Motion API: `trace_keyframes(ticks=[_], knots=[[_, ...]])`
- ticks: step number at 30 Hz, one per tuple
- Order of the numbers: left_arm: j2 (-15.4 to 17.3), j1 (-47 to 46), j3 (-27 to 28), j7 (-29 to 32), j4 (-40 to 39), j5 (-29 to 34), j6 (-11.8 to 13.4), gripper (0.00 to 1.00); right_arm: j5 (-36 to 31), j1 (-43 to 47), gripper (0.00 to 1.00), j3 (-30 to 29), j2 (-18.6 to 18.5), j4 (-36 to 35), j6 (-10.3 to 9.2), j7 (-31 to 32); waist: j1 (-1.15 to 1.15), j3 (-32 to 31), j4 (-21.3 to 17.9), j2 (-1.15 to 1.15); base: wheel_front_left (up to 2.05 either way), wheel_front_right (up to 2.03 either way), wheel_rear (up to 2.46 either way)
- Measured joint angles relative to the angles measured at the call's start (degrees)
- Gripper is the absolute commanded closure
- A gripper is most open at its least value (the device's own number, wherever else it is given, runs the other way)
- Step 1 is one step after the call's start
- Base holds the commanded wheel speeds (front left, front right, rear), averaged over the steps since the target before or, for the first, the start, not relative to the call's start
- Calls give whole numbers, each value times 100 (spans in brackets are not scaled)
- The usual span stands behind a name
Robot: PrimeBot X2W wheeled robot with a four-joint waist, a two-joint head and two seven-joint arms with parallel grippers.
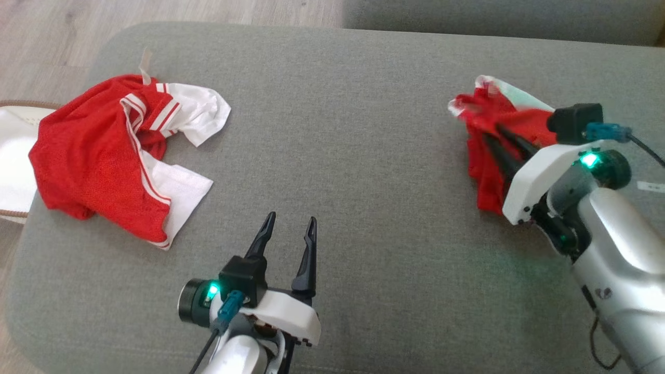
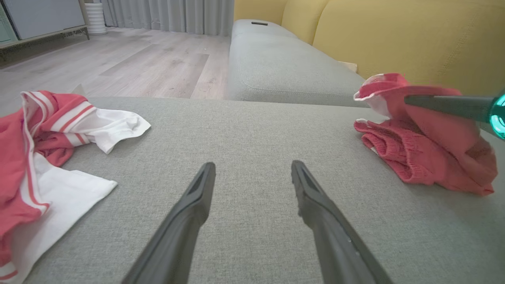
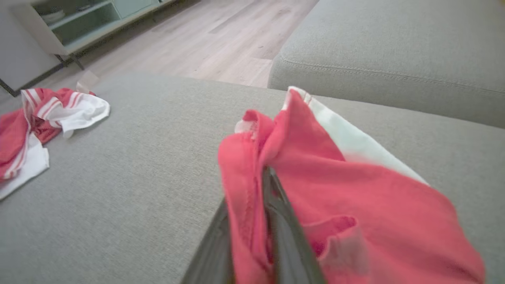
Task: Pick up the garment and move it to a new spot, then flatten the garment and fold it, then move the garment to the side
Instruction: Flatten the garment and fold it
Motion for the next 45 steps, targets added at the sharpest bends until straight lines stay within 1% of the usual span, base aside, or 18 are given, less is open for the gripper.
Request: trace_keyframes(ticks=[4,6,9,13,16,18,19,20,23,26,29,32,36,40,45], knots=[[0,-2,0,1,3,-1,20,0,109,213,0,-261,-1,-525,0,-222,0,-12,-27,0,0,0,0],[1,-2,5,0,12,-1,27,0,104,310,0,-450,-105,-769,0,-320,0,-44,-62,0,0,0,0],[0,0,15,0,20,-1,44,0,104,589,0,-856,-355,-1034,0,-432,0,-100,-130,0,0,0,0],[1,10,55,0,59,8,43,0,115,1161,0,-1411,-566,-1206,0,-493,0,-192,-245,0,0,0,0],[-1,29,83,0,90,19,36,0,121,1612,0,-1731,-577,-1279,0,-499,0,-286,-338,0,0,0,0],[0,95,113,0,92,67,14,0,208,1868,0,-1831,-557,-1343,0,-486,0,-351,-398,0,0,0,0],[1,147,122,0,94,67,-8,0,304,1983,28,-1846,-542,-1381,0,-459,0,-383,-423,0,0,0,0],[1,194,125,0,96,68,-8,0,414,2078,100,-1863,-503,-1426,0,-410,0,-404,-445,0,0,0,0],[1,252,115,1,91,105,-43,0,711,2229,100,-1857,-432,-1479,0,-219,0,-405,-446,0,0,0,0],[0,231,71,1,70,107,-64,0,788,2143,100,-1769,-432,-1435,0,-54,0,-333,-371,0,0,0,0],[1,225,45,1,71,104,-64,0,827,1842,100,-1497,-437,-1218,0,187,0,-244,-267,0,0,0,0],[2,187,-7,0,78,99,-67,0,816,1406,100,-1085,-513,-939,0,363,0,-149,-155,0,0,0,0],[1,80,-118,1,93,85,-90,0,751,1001,100,-635,-668,-442,0,368,0,-63,-8,0,0,0,0],[2,60,-130,1,100,40,-54,0,770,881,100,-299,-710,75,0,365,0,5,64,0,0,0,0],[1,5,-134,1,115,-2,-25,0,1021,844,100,172,-639,142,0,212,0,24,73,0,0,0,0]])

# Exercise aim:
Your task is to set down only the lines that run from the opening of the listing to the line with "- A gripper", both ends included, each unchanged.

# Your solution:
Motion API: `trace_keyframes(ticks=[_], knots=[[_, ...]])`
- ticks: step number at 30 Hz, one per tuple
- Order of the numbers: left_arm: j2 (-15.4 to 17.3), j1 (-47 to 46), j3 (-27 to 28), j7 (-29 to 32), j4 (-40 to 39), j5 (-29 to 34), j6 (-11.8 to 13.4), gripper (0.00 to 1.00); right_arm: j5 (-36 to 31), j1 (-43 to 47), gripper (0.00 to 1.00), j3 (-30 to 29), j2 (-18.6 to 18.5), j4 (-36 to 35), j6 (-10.3 to 9.2), j7 (-31 to 32); waist: j1 (-1.15 to 1.15), j3 (-32 to 31), j4 (-21.3 to 17.9), j2 (-1.15 to 1.15); base: wheel_front_left (up to 2.05 either way), wheel_front_right (up to 2.03 either way), wheel_rear (up to 2.46 either way)
- Measured joint angles relative to the angles measured at the call's start (degrees)
- Gripper is the absolute commanded closure
- A gripper is most open at its least value (the device's own number, wherever else it is given, runs the other way)

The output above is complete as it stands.